Huygens was shown Graunt’s pamphlet by his brother, who wrote to him that he, Christiaan, had another 16½ years to live. Christiaan, fascinated that life expectancy could be calculated, took Graunt’s tables and by applying probability theory calculated the probability that a person of a given age might die before a certain age. 1669: the year the life insurance industry was born.

Life insurance is purely a bet that you will die before a certain date. The insurance company knows full well, based on the data of millions of other deaths, the odds of dying. If you do die prior to the date, you win, or your relatives do; you will not be around to collect it.

It is interesting to note that Huygens used the language of lotteries to describe these calculations, as no other language was available to him. He wrote that the “number of chances that a person of 16 will die before the age of 36 equals 24 and that the number of chances that he will die after 36 equals 16, so that in a fair game, one should bet 16 to 24 or 2 to 3 on the event that the person dies before 36”.

Prior to Huygens’ work, governments, and reigning kings and queens, had raised money by selling annuities on the lives of people. Without the mathematics to support the calculation, it had been a hit-and-miss affair. By applying probability theory to prior known statistics, Huygens was able to compute the odds of a person dying before a certain age, thus giving the seller of annuities an advantage in the profit department.

And now to Switzerland, where an extraordinary family lived, the Bernoullis. Three generations, eight people in all, made significant contributions to mathematics, astronomy and physics. Jakob Bernoulli, son of Nikolas, lived in Basel in the latter half of the 17th century and he too was intrigued by the Graunt tables and Huygens’ work on life expectancy. The study of life expectancy was not without its detractors. Many thought that the timing of a person’s death was up to God and should not or could not be predicted.

Jakob was responsible for developing the Law of Large Numbers, a concept that is extremely important to probability theory. This law in essence says that the larger the sample of total events, the more accurately the actual probability of an event can be predicted. This then begs the question: How confident can I be based on a certain sample size? How large does the sample need to be to give me a specific level of confidence?

In 1703, when Jakob Bernoulli sent his work on life expectancy, using the Law of Large Numbers, to Leibniz, of calculus fame, Leibniz was sceptical that Bernoulli would find the answer he was looking for. “Nature has established patterns originating in the return of events, but only for the most part”.  The last six words must have been like a dagger to Bernoulli’s heart. Nevertheless, Jakob carried on with his work, regardless of Leibniz’s doubt.

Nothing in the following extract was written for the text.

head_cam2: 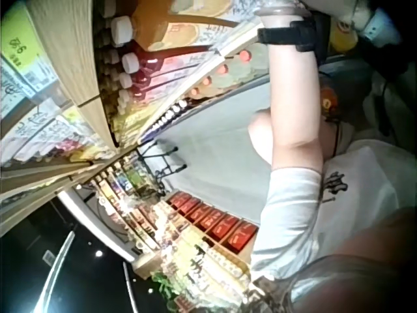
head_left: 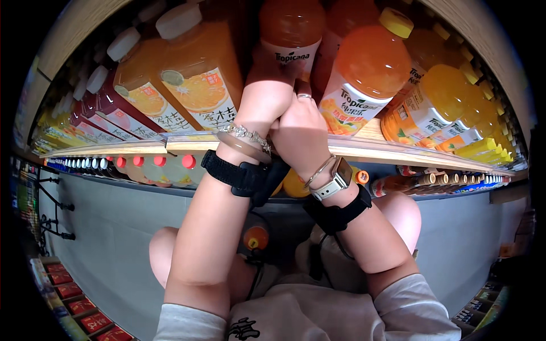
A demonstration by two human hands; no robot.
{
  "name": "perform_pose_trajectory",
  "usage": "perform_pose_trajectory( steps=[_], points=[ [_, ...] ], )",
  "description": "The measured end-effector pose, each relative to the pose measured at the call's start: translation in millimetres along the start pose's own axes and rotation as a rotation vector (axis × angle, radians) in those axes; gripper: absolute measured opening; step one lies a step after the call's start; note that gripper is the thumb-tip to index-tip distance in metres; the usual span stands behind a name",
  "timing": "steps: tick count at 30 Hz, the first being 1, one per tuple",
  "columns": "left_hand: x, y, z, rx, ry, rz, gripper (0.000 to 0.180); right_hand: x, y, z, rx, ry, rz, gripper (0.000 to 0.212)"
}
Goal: The person takes orange beverage bottles from a lower shelf and places them onto an upper shelf.
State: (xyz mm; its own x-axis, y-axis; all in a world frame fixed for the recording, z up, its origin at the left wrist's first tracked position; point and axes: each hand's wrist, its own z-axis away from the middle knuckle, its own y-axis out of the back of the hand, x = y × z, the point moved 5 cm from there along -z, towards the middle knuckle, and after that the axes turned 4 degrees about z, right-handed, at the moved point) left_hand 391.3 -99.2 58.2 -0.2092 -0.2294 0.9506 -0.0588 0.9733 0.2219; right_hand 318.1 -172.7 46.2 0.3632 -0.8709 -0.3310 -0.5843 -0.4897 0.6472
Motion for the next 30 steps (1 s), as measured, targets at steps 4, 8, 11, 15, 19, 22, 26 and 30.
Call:
perform_pose_trajectory(
  steps=[4, 8, 11, 15, 19, 22, 26, 30],
  points=[
    [-4, -3, -19, -0.023, -0.057, -0.119, 0.068, 6, -2, -1, -0.044, -0.034, -0.044, 0.015],
    [0, -2, -23, 0.012, -0.072, -0.351, 0.075, 4, 1, 0, 0.004, -0.033, -0.048, 0.016],
    [1, -2, -25, 0.033, -0.002, -0.395, 0.071, 5, 1, 0, 0.008, -0.035, -0.036, 0.017],
    [-3, -2, -32, 0.016, 0.056, -0.350, 0.068, 8, 2, 1, 0.004, -0.030, -0.072, 0.013],
    [-3, -6, -37, -0.025, -0.072, -0.425, 0.074, 6, 5, 1, -0.011, 0.007, -0.113, 0.008],
    [7, -7, -31, 0.024, -0.102, -0.330, 0.068, 2, 12, 0, -0.040, 0.018, -0.159, 0.005],
    [36, -1, 0, -0.113, -0.095, -0.397, 0.066, -9, 33, 9, -0.216, 0.079, -0.227, 0.007],
    [48, 24, 68, -0.352, -0.120, -0.428, 0.043, -21, 63, 42, -0.242, 0.094, -0.308, 0.015]
  ],
)
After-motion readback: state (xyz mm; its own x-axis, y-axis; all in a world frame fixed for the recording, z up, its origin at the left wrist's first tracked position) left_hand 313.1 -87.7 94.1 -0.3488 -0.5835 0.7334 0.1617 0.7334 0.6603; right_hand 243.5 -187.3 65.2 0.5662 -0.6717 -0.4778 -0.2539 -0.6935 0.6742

Suppose you have a jar and all you know is that it is filled with 5,000 balls, some red and some blue. How many would you have to draw from the jar to know, with a certain confidence level, how many red and how many blue balls are in the jar? Jakob developed his computations such that he could determine that the probability calculated for a particular sample size was within a stipulated amount of the actual probability.

Jakob Bernoulli’s work is applied in the gambling industry to this day. For one example, it allows game-testing laboratories to assess the randomness (unpredictability) of a random number generator and state with a certain level of confidence the actual house edge on the game being tested.

Jakob Bernoulli put probability theory firmly in the real world and its application to real-world problems would allow humans to start to manage risk.